### Required action:
Below are some records. Repeat exactly the lines from the one containing "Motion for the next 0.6" through the final line.

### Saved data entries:
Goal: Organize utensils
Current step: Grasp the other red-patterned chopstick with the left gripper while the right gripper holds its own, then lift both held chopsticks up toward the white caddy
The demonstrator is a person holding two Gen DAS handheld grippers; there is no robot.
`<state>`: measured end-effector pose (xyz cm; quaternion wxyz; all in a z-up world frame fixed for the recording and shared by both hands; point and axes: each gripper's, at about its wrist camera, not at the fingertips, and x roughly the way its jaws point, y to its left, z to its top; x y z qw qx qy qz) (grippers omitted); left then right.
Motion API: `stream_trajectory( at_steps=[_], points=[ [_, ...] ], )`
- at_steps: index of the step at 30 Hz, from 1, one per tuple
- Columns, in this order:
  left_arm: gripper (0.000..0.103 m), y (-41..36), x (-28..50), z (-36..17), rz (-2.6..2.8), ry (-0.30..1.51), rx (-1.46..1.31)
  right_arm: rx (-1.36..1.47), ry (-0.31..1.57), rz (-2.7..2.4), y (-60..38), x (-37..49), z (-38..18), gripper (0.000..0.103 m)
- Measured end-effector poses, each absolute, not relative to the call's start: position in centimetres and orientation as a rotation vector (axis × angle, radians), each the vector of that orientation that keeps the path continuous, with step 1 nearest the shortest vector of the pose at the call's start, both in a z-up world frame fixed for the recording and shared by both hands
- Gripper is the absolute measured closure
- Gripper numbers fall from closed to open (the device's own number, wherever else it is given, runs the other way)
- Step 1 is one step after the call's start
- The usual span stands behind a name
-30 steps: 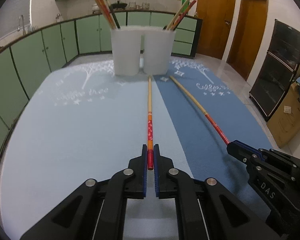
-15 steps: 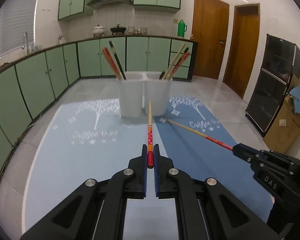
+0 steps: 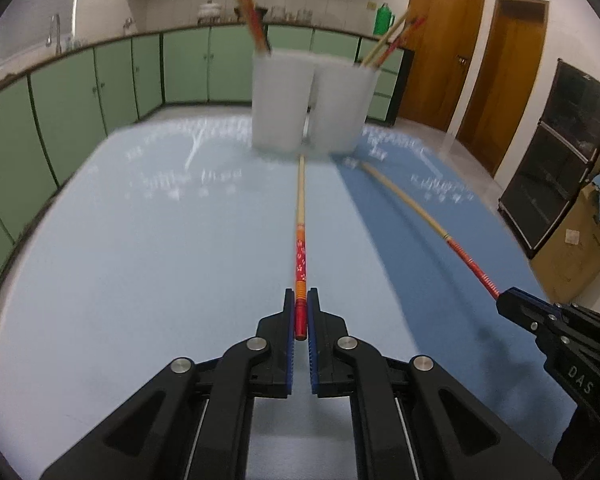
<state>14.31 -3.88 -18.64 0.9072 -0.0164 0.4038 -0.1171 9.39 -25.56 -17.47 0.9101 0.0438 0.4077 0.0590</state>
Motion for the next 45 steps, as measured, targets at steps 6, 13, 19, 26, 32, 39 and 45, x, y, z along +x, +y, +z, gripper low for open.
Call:
stream_trajectory(
  at_steps=[6, 13, 19, 26, 32, 39, 45],
  points=[
    [0.096, -3.4, 14.7, -20.1, -0.26, 0.879, -0.067, 0.101, 0.878, 0.123, -25.7, 9.8, -19.5, 0.098],
    [0.08, -3.5, 13.8, -20.1, -0.278, 0.888, -0.034, 0.12, 0.88, 0.128, -25.7, 10.0, -19.8, 0.098],
    [0.08, -3.6, 13.8, -20.2, -0.276, 0.889, -0.019, 0.136, 0.884, 0.13, -25.9, 10.1, -19.9, 0.098],
    [0.097, -4.1, 14.0, -20.4, -0.258, 0.891, 0.004, 0.151, 0.886, 0.125, -26.2, 10.4, -20.0, 0.098],
    [0.097, -4.1, 13.7, -20.0, -0.247, 0.881, 0.024, 0.146, 0.88, 0.127, -26.3, 10.3, -19.7, 0.098],
    [0.097, -3.4, 12.7, -16.1, -0.26, 0.83, 0.012, 0.137, 0.819, 0.13, -26.6, 9.9, -17.3, 0.098],
    [0.097, -2.4, 11.7, -11.4, -0.274, 0.726, -0.001, 0.12, 0.739, 0.14, -26.7, 9.6, -13.3, 0.098]
  ],
)
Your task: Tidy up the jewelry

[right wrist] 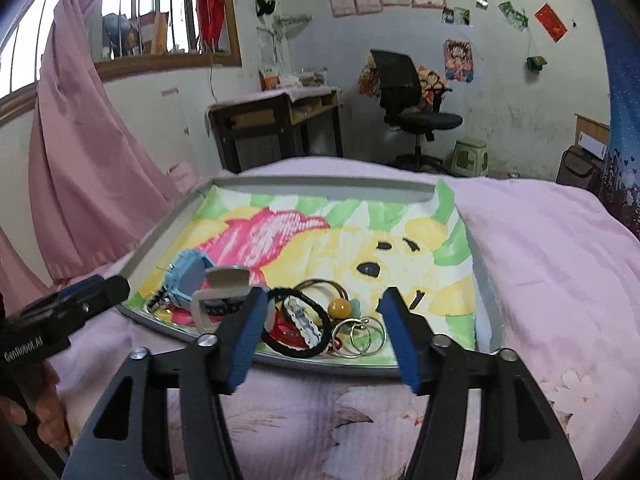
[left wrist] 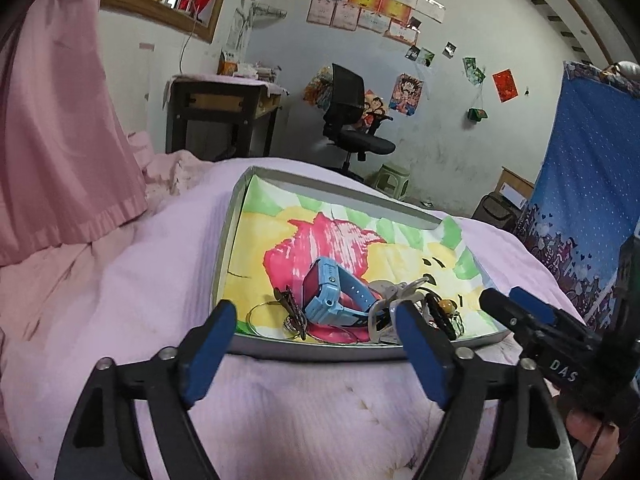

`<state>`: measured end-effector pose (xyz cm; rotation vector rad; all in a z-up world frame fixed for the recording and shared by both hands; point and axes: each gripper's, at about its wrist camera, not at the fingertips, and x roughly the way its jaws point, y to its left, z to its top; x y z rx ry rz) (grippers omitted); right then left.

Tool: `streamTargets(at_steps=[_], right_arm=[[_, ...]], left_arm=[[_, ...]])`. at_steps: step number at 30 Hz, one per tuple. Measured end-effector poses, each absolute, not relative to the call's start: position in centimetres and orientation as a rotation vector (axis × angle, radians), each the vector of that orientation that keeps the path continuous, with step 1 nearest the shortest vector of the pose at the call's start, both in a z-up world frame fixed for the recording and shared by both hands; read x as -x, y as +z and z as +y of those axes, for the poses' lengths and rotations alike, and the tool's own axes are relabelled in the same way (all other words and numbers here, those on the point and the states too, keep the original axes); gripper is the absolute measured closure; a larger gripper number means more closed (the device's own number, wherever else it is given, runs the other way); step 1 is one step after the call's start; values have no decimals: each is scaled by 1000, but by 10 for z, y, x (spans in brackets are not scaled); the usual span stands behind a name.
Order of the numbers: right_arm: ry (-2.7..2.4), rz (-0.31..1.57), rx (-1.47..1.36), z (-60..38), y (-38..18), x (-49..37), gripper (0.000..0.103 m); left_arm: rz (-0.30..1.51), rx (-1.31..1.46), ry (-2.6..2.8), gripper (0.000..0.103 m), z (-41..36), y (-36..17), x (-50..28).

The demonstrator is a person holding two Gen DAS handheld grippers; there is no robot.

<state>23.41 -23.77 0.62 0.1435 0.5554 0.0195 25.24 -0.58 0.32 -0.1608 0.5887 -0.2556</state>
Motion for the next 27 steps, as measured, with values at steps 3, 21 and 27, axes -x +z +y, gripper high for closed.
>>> streamTargets(at_steps=[3,21,27], right_arm=[[20,529,-156,-239,12,-225,23],[14,394,-197,-245,33,-141,1],[22,371,-206,-246,33,-118,1]], left_arm=[[557,150,-246,9,-4,8,-243],[396,115,-206,0,6,37,-168],[373,131,-194,0,8,36,-148]])
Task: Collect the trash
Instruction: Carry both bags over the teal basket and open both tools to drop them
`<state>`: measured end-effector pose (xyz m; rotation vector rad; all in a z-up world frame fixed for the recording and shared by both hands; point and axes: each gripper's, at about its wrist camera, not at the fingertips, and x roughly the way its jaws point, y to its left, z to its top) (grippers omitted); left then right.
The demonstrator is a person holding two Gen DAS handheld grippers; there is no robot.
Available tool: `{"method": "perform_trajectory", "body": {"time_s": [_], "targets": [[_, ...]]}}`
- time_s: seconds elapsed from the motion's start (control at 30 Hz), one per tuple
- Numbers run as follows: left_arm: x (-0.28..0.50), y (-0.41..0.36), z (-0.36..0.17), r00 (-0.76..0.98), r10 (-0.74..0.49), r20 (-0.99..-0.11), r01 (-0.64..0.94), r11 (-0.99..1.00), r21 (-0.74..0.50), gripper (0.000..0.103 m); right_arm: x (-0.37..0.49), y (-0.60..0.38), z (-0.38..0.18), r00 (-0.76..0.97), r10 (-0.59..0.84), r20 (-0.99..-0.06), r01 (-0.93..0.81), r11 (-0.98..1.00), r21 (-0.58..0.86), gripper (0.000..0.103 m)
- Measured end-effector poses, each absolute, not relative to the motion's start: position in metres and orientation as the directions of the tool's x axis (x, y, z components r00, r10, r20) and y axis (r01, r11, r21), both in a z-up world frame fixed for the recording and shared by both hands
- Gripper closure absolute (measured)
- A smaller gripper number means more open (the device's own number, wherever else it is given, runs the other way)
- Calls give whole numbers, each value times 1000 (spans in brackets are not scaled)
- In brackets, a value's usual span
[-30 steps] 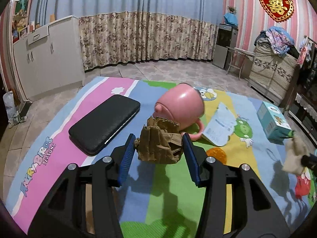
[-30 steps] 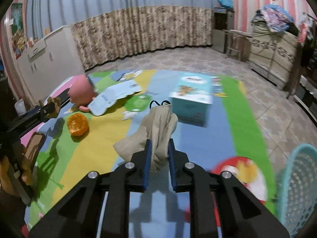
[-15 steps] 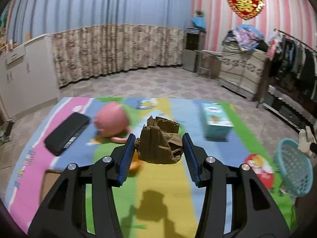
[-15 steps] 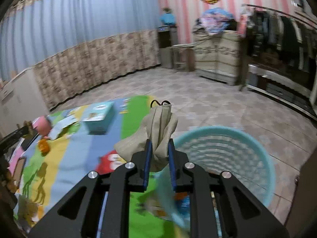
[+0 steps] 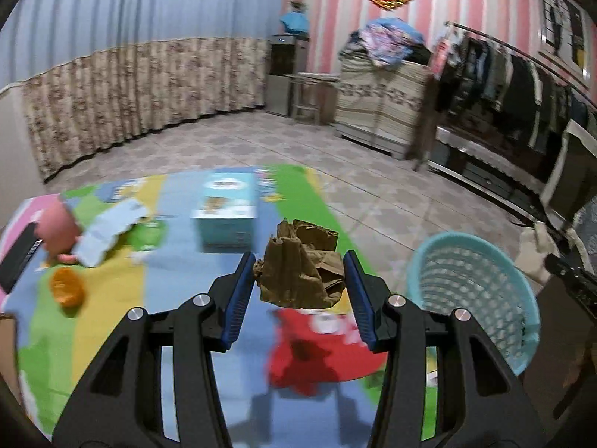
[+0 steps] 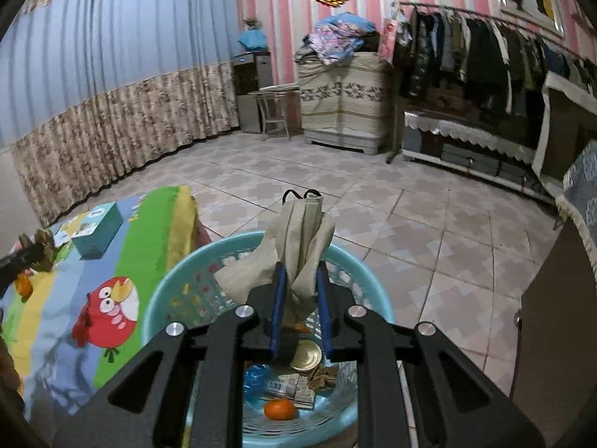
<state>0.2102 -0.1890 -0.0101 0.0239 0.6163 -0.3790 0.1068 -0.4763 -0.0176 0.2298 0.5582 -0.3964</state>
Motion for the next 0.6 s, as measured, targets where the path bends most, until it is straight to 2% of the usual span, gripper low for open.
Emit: {"method": "perform_trajectory", "body": {"time_s": [0.3,0.6], "targets": [[192,-287,-21,688,-454,-566,510,857,-67,55,115,-490,-31,773,-281,-569,434,889,149,86],[186,-342,-36,629,-490,-603,584,810,-49,52,103,-509,-35,781,-275,-561,453,867,206,86]]}}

### Answer space:
Motion for the next 0.6 s, as measured, targets where the path bends most, until it is straight to 2% of the usual span, gripper low for open.
Emit: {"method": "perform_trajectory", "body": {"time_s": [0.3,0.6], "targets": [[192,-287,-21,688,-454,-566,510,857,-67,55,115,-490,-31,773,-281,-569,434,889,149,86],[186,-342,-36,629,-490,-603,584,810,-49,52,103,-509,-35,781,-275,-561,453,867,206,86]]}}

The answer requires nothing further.